1.[論文]CRISPR/Cas9によるFoxn1ノックアウトによりNOD/SCID/IL2rg/ヌードマウスを作出

  • [出典] “CRISPR/Cas9-Mediated Deletion of Foxn1 in NOD/SCID/IL2rg/ Mice Results in Severe Immunodeficiency.” Wei X, Lai Y, Li B, Qin L, Xu Y, Lin S, Wang S, Wu Q, Liang Q, Huang G, Deng Q, Liu P, Wu D, Lai L, Yao Y, Li P. Sci Rep. 2017 Aug 10;7(1):7720.
  • 免疫不全マウスにヒトの正常細胞あるいは癌細胞の移植する手法が、基礎研究から臨床研究まで広く活用されている。しかし、体毛によって移植組織の観察・可視化が損なわれる問題が残っていた。
  • 今回、CRISPR/Cas9NOD/SCID/IL2rg/(NSI) マウスのFoxn1をノックアウトし、NOD/SCID/IL2rg/ヌードマウス(NSIN)を作出し、in vivo可視化を実現した。
  • NSINは、B/T/NK細胞を欠損し、同種異系骨髄有核細胞移植後のT細胞再構成と胸腺再生が損なわれ、加えて、白血病と固形腫瘍の移植効率がNSI, NOGおよびNGDマウスよりも高い。

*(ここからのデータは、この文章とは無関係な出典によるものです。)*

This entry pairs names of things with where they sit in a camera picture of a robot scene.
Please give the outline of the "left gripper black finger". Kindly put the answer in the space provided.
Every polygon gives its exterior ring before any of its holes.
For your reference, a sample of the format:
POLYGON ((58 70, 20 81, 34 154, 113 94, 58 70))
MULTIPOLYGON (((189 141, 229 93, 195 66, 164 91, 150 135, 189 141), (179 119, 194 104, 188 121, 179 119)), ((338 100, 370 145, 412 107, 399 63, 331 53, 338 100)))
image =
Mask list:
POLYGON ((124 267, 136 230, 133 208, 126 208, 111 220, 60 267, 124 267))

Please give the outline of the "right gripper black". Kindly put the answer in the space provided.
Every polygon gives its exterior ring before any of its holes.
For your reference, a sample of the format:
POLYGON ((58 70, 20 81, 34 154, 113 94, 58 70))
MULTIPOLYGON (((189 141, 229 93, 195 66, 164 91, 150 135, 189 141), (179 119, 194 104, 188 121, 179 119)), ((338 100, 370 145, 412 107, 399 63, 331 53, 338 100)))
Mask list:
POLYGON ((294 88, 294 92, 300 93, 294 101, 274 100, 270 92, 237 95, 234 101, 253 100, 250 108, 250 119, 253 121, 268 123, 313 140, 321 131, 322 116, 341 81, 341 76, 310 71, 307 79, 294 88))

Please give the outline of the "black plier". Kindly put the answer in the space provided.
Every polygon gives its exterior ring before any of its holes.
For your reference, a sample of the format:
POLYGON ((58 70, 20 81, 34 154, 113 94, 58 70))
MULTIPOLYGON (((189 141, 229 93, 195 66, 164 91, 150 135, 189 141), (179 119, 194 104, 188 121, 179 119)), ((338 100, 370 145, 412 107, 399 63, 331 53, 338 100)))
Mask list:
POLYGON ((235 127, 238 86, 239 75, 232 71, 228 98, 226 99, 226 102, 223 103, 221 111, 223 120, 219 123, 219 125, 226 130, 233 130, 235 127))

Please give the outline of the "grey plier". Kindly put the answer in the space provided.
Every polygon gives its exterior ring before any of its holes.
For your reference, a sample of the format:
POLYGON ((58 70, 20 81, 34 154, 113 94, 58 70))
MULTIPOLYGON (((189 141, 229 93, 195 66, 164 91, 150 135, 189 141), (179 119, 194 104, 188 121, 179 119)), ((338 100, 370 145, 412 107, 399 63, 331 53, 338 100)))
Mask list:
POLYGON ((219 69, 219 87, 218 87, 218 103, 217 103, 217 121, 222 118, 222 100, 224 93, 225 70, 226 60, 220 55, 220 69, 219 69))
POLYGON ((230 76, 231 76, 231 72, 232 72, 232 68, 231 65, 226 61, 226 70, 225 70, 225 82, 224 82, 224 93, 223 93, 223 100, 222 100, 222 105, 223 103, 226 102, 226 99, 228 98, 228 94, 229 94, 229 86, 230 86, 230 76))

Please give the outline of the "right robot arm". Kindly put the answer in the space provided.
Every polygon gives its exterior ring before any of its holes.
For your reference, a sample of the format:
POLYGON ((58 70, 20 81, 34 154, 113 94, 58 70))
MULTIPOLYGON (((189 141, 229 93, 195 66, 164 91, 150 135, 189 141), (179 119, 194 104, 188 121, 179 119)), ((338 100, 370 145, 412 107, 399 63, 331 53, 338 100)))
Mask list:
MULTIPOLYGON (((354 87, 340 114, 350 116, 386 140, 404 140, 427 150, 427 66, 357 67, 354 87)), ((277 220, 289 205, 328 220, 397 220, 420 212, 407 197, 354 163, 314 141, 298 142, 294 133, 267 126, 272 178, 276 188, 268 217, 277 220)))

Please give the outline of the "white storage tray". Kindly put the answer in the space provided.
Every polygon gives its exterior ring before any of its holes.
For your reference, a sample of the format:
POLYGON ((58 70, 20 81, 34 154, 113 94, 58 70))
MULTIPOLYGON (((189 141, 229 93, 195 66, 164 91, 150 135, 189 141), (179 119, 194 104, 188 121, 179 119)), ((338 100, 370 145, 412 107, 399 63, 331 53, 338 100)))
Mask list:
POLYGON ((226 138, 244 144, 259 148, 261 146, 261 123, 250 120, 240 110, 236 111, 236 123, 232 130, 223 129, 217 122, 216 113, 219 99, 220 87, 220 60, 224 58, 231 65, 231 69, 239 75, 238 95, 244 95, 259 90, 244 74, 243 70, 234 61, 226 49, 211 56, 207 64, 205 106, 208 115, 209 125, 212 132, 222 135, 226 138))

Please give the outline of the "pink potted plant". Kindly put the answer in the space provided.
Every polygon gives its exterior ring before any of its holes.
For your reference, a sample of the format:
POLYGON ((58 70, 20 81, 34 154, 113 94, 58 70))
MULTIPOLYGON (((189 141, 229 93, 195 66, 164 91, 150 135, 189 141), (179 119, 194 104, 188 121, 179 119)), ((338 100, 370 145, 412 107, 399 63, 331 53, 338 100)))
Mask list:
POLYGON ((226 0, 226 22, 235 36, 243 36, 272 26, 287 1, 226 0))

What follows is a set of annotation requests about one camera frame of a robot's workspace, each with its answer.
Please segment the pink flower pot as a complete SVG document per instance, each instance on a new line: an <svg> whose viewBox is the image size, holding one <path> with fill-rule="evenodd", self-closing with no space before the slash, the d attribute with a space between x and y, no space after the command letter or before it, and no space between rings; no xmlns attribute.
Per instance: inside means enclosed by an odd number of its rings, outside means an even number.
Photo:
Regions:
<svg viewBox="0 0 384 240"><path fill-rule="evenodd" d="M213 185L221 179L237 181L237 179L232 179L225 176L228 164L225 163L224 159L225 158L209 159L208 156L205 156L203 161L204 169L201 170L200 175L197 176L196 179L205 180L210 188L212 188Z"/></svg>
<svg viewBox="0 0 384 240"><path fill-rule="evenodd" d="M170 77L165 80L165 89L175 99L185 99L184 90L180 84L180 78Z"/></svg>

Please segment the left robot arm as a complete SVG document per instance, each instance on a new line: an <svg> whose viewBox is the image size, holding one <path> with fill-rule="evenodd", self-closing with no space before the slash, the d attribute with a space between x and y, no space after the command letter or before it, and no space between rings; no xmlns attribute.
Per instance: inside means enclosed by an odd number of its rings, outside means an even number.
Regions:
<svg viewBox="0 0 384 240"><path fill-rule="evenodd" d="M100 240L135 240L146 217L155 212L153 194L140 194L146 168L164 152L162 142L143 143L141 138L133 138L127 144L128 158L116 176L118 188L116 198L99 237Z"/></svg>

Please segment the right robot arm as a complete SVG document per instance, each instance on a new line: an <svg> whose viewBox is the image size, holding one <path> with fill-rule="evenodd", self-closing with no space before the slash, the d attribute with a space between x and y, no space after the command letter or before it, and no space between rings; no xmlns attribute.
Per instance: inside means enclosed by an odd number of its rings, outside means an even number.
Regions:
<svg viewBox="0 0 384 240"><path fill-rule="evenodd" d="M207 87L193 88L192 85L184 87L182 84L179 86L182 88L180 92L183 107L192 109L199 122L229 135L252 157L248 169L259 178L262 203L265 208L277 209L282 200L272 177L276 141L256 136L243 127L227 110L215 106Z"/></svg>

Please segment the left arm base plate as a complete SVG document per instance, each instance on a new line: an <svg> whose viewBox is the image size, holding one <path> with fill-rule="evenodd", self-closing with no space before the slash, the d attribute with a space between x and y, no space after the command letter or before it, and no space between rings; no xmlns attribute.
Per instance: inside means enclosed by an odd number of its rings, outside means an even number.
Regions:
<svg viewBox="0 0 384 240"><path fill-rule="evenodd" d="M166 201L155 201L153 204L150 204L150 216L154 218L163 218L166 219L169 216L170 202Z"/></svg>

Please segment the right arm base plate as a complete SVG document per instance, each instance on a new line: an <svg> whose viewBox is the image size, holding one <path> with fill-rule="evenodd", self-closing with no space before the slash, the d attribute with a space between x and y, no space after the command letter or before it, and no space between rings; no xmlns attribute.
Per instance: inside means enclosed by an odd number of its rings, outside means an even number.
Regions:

2.FokI-dCas9を利用したブタGGTA1遺伝子座への抗CD2モノクローナル抗体遺伝子導入 

  • [出典] “Targeted insertion of an anti-CD2 monoclonal antibody transgene into the GGTA1 locus in pigs using FokI-dCas9.” Nottle MB, Salvaris EJ, Fisicaro N, McIlfatrick S, Vassiliev I, Hawthorne WJ, O'Connell PJ, Brady JL, Lew AM, Cowan PJ. Sci Rep. 2017 Aug 16;7(1):8383.
  • 移植ヒト臓器の需要を満たす方策として、ブタからの異種移植が模索されており、CRISPR/Cas9によって拒絶反応を誘起するブタ遺伝子のサイレンシングも試みられた。今回初めて、Cas9よりもオフターゲット変異生成率が低い第2世代ヌクレアーゼFokI-dCas9によるブタ遺伝子編集を試みた。
  • FokI-dCas9と一対のgRNAsを利用して、ブタの胎児線維芽細胞のGGTA1遺伝子の第9エクソンに7.1k-bpの遺伝子を導入することで、αGal異種抗原の発現を欠損させ、かつ、導入遺伝子にコードしていた抗CD mAbを分泌させた。編集した細胞の体細胞核移植により、αGalを欠損し抗CD2を血清に含む健康なノックイン雄子ブタを作出。

3.[論文] CRISPR Cas9によるASIP遺伝子破壊を介してヒツジの毛色を改変する

  • [出典] “Alteration of sheep coat color pattern by disruption of ASIP gene via CRISPR Cas9.” Zhang  X, Li W, Liu C, Peng X, Lin J, He S, Li X, Han B, Zhang N, Wu Y, Chen L, Wang L, Yila M, Huang J, Liu M. Sci Rep. 2017 Aug 15;7:8149.
  • Cas9-sgRNAの受精卵へマイクロインジェクションにより遺伝子編集。ヒツジの毛色がASIP遺伝子内の標的領域の削除、CRISPR/Cas9編集に伴い標的領域上流に誘導される変異およびASIP遺伝子重複の組合せに依存することを見出した。